Reproduce exactly the lines from the one containing "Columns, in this" through the last line of the data, both ends included.

= = = =

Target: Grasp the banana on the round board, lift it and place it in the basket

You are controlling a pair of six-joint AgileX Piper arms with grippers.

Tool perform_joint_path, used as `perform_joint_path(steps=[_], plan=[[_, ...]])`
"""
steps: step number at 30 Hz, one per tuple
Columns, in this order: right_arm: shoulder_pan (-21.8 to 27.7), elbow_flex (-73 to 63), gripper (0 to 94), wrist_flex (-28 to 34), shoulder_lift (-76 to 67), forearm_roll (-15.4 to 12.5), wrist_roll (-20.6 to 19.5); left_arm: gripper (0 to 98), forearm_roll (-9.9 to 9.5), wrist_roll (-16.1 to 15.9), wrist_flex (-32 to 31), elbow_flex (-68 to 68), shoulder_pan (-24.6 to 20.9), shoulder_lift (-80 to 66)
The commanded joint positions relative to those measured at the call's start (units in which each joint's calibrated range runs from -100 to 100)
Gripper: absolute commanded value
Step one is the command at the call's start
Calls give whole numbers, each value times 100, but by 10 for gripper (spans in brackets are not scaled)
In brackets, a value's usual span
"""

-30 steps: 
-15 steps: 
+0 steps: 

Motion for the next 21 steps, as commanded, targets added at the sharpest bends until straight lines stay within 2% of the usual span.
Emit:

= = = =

RESULT FOR THIS TASK:
Columns, in this order: right_arm: shoulder_pan (-21.8 to 27.7), elbow_flex (-73 to 63), gripper (0 to 94), wrist_flex (-28 to 34), shoulder_lift (-76 to 67), forearm_roll (-15.4 to 12.5), wrist_roll (-20.6 to 19.5); left_arm: gripper (0 to 98), forearm_roll (-9.9 to 9.5), wrist_roll (-16.1 to 15.9), wrist_flex (-32 to 31), elbow_flex (-68 to 68), shoulder_pan (-24.6 to 20.9), shoulder_lift (-80 to 66)
The commanded joint positions relative to those measured at the call's start (units in which each joint's calibrated range runs from -100 to 100)
Gripper: absolute commanded value
Step one is the command at the call's start
Calls give whole numbers, each value times 100, but by 10 for gripper (spans in brackets are not scaled)
In brackets, a value's usual span
"""

-30 steps: 
-15 steps: 
+0 steps: 

Motion for the next 21 steps, as commanded, targets added at the sharpest bends until straight lines stay within 2% of the usual span.
Emit:

Nothing further remains in this exercise.